TASK REQUIREMENTS =
Reproduce the lines below from the one that contains "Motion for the" through the end, inclusive, and add nothing.

***** PROVIDED MATERIAL

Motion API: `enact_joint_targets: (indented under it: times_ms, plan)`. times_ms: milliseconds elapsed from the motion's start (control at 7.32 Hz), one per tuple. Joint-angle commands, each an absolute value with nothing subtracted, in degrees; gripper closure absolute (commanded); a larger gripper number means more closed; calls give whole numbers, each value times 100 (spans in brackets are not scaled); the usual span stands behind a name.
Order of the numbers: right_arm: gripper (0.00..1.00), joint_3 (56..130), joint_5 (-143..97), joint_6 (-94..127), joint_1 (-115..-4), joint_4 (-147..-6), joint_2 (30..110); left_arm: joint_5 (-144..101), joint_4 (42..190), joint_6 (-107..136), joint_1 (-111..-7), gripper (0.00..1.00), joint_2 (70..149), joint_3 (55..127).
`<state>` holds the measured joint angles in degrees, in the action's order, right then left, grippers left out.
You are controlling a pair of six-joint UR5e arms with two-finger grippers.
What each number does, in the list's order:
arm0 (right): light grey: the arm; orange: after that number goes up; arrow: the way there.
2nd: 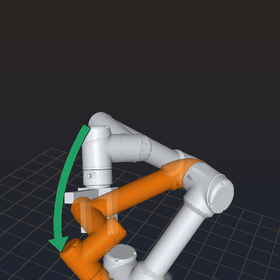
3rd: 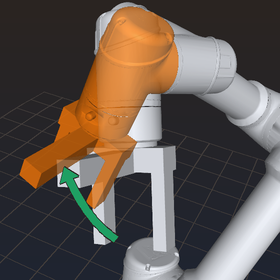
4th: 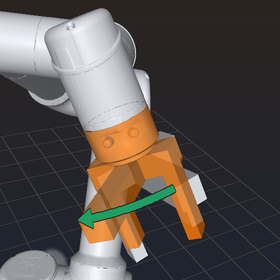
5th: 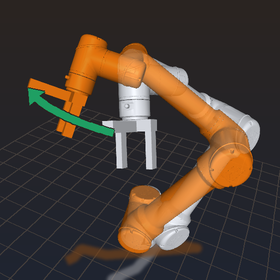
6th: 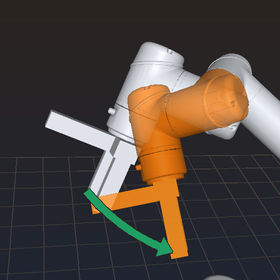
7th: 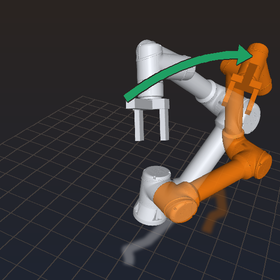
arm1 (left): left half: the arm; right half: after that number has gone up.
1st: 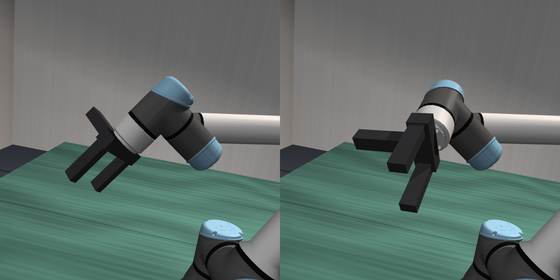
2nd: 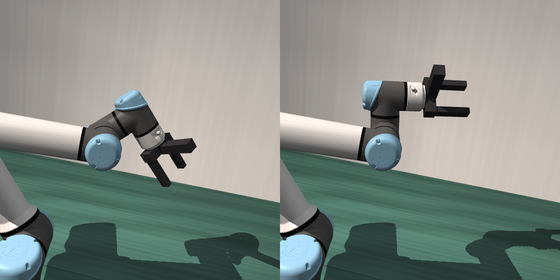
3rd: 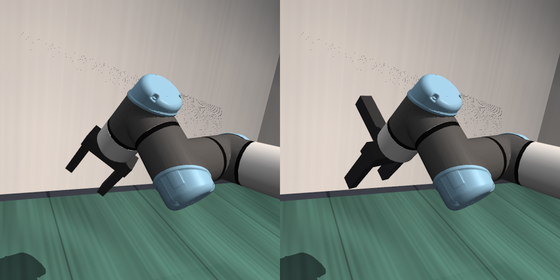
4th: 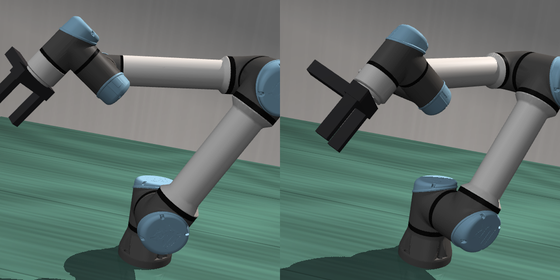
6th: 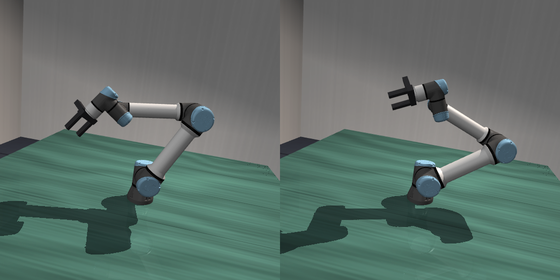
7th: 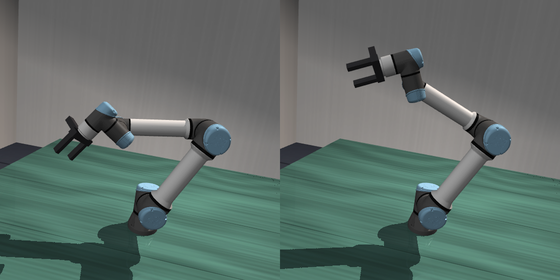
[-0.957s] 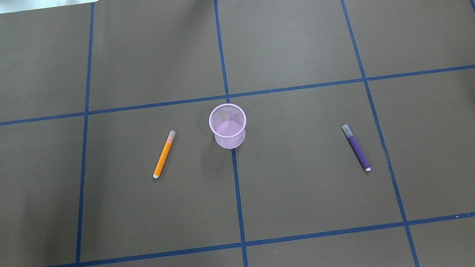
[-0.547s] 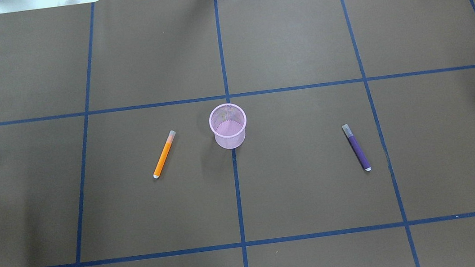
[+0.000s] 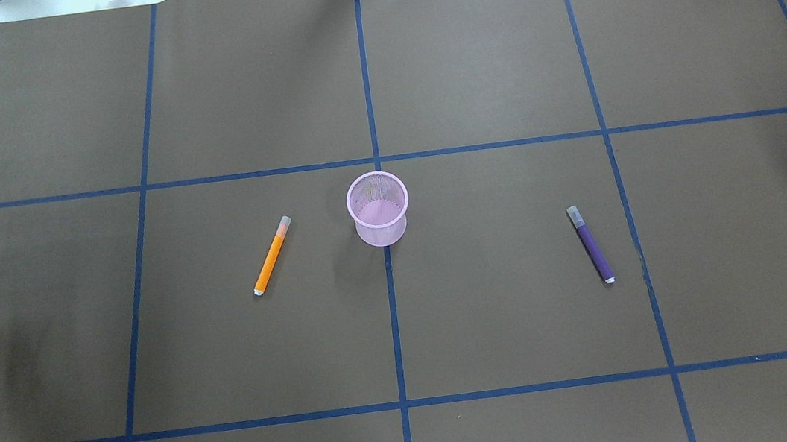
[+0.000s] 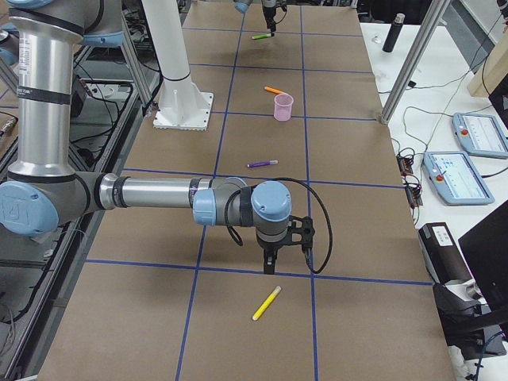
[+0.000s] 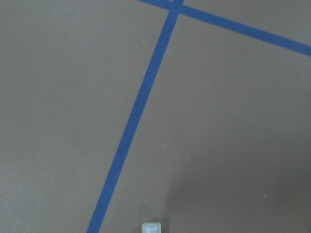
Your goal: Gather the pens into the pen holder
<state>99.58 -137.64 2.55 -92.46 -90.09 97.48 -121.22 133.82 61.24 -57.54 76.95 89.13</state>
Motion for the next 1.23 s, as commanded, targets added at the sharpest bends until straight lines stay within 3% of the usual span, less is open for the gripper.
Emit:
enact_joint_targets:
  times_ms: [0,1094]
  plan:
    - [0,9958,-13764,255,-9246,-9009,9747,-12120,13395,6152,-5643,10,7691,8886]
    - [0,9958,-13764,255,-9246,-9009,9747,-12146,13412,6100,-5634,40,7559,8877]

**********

YOUR RESPONSE =
Motion for the next 1.23 s, as commanded, targets added at the sharpest bends until straight lines stay within 3% of the usual span, less is open for the gripper.
Emit:
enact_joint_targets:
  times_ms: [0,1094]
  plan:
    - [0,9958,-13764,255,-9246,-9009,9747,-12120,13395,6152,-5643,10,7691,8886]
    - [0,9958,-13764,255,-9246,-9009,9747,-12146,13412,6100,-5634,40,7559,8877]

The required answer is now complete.